─── DATA RECORDS ───
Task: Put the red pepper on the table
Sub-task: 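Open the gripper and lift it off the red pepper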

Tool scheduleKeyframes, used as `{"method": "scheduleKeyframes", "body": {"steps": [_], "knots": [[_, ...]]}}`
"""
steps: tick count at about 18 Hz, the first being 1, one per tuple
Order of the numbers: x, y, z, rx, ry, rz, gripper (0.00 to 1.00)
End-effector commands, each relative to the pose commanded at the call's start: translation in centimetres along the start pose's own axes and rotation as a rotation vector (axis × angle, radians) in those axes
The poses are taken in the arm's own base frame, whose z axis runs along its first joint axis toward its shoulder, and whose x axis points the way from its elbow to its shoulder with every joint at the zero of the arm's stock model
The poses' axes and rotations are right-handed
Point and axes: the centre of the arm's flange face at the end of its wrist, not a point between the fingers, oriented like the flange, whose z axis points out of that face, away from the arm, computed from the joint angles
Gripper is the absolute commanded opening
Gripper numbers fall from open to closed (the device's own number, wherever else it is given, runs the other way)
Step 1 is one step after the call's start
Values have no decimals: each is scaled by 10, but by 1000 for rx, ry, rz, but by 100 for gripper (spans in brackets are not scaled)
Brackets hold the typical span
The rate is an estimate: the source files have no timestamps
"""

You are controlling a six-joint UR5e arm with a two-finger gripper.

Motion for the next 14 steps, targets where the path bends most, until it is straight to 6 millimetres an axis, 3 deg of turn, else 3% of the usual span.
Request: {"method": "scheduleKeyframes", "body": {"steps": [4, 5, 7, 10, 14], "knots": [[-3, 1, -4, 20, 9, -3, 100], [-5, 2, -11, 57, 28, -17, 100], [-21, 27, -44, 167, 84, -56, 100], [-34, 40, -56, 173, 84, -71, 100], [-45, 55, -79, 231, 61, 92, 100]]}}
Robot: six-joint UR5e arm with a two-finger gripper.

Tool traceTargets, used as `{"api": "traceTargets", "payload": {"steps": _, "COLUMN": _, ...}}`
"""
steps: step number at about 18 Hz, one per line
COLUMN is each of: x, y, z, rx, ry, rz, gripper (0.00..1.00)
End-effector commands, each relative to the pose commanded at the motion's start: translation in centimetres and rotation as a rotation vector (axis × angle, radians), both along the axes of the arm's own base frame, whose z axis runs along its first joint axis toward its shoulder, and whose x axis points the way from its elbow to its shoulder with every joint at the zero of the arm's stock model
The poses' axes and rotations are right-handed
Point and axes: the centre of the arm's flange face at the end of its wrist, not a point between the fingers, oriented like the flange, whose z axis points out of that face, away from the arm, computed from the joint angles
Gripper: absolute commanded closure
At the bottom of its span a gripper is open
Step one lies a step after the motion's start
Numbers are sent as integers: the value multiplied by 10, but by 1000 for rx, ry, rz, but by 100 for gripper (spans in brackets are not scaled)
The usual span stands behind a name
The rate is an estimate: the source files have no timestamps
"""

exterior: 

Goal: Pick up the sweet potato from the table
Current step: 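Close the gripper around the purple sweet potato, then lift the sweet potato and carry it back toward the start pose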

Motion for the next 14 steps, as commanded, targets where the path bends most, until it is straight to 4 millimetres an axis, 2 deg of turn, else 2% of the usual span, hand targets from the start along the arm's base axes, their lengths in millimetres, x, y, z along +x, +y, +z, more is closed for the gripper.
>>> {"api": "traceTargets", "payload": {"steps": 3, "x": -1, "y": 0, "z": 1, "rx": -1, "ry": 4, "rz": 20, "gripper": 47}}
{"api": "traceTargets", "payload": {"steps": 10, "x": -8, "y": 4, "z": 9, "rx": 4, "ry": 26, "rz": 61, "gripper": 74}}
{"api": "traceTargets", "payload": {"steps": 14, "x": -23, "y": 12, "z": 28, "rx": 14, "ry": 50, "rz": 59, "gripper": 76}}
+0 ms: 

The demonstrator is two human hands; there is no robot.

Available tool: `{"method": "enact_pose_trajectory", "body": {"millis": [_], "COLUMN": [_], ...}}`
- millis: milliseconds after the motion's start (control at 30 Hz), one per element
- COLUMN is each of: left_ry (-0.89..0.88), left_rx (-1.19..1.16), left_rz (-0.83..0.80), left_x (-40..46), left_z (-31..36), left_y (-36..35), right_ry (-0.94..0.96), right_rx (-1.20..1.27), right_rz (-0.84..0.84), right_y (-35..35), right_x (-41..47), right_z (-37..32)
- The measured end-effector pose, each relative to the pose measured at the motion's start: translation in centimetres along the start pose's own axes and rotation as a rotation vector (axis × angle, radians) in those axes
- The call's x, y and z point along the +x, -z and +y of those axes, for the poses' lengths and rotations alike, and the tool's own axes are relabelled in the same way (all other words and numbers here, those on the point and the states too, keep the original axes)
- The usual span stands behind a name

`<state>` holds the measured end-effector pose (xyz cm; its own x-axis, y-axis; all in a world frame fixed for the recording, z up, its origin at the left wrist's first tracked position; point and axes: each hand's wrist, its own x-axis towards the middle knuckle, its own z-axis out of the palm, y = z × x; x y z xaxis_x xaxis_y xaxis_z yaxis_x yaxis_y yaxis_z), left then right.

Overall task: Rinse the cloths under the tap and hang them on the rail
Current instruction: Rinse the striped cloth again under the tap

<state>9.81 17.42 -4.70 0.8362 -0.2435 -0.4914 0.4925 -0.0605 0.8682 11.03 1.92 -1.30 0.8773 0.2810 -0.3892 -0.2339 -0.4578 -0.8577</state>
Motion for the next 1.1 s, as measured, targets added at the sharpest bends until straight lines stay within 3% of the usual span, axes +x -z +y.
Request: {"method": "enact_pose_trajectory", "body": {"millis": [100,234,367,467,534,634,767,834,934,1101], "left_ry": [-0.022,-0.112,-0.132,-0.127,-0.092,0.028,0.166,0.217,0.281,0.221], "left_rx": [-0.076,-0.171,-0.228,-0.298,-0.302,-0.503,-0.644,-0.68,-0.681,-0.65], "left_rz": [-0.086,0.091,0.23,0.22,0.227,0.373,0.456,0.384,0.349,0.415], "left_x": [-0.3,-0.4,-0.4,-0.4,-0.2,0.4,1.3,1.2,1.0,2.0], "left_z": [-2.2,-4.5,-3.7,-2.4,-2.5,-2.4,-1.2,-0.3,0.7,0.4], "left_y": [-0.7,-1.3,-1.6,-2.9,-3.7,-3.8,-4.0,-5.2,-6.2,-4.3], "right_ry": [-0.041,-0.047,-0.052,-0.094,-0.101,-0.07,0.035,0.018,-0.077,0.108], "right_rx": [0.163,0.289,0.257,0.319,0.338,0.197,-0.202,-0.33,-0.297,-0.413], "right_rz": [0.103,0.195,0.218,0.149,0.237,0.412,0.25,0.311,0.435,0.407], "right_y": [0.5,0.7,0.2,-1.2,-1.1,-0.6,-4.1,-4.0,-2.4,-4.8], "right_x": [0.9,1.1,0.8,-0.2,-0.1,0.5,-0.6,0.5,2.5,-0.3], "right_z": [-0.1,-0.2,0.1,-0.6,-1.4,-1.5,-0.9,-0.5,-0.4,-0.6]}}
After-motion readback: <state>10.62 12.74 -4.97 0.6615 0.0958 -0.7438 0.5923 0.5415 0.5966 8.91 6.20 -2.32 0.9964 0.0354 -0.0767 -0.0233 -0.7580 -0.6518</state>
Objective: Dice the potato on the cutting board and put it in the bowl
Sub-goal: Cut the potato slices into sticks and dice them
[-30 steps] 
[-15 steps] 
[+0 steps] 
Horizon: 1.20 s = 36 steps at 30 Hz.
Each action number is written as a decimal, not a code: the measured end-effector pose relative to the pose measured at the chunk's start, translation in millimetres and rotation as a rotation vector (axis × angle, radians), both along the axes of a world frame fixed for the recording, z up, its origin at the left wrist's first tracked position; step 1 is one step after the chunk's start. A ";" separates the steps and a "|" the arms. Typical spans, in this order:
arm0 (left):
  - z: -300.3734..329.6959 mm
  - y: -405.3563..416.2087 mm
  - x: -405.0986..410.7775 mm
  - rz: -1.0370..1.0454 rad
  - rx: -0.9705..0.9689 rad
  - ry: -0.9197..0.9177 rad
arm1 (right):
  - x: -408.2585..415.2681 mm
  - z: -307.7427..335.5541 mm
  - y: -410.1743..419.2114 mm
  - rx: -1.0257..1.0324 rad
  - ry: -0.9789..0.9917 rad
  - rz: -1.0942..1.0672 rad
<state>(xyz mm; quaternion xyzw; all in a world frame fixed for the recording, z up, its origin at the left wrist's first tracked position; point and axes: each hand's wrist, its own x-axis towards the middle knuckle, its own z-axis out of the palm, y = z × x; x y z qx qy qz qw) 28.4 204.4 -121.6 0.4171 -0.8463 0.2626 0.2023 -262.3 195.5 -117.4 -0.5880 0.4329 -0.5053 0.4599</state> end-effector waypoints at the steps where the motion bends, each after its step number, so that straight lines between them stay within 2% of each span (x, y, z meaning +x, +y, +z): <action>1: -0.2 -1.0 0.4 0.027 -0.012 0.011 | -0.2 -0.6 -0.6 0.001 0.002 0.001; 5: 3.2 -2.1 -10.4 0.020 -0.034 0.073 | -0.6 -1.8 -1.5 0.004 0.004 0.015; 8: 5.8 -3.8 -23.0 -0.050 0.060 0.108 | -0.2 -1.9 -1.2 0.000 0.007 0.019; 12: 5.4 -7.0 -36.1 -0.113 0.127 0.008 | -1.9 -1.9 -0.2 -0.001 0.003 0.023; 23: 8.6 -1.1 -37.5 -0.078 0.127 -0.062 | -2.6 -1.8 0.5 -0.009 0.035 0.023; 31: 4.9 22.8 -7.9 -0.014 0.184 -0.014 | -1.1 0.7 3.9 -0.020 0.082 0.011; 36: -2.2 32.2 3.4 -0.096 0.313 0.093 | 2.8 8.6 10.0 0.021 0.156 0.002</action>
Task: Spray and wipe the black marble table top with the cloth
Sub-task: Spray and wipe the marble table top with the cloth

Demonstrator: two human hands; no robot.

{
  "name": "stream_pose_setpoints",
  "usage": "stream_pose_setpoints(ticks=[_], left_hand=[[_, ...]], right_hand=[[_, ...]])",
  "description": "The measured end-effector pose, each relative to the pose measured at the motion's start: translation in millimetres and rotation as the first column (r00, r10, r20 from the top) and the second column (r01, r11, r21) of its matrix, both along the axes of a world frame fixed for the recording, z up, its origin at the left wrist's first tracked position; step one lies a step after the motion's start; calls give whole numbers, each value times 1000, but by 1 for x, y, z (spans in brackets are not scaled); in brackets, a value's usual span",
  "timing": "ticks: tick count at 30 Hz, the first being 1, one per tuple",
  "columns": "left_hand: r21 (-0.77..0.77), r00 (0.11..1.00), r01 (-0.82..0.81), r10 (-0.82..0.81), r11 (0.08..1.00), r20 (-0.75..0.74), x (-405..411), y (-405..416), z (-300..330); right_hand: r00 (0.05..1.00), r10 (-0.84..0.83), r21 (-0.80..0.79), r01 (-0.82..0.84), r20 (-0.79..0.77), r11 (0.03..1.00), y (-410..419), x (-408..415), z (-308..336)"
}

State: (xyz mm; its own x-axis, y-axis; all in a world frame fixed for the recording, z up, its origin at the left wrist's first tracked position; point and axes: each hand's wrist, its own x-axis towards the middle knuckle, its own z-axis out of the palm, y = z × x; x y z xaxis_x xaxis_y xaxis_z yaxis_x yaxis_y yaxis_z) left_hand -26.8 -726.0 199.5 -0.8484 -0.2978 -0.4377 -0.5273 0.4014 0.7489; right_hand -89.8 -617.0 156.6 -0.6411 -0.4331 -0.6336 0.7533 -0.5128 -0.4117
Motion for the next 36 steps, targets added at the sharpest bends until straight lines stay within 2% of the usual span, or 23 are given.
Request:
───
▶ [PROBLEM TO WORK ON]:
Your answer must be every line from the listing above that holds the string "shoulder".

▶ [RESPONSE TO THIS TASK]:
The poses are taken in the arm's own base frame, whose z axis runs along its first joint axis toward its shoulder, and whose x axis points the way from its elbow to its shoulder with every joint at the zero of the arm's stock model
End-effector commands, each relative to the pose commanded at the motion's start: translation in centimetres and rotation as a rotation vector (axis × angle, radians), both along the axes of the arm's own base frame, whose z axis runs along its first joint axis toward its shoulder, and whose x axis points the way from its elbow to its shoulder with every joint at the zero of the arm's stock model

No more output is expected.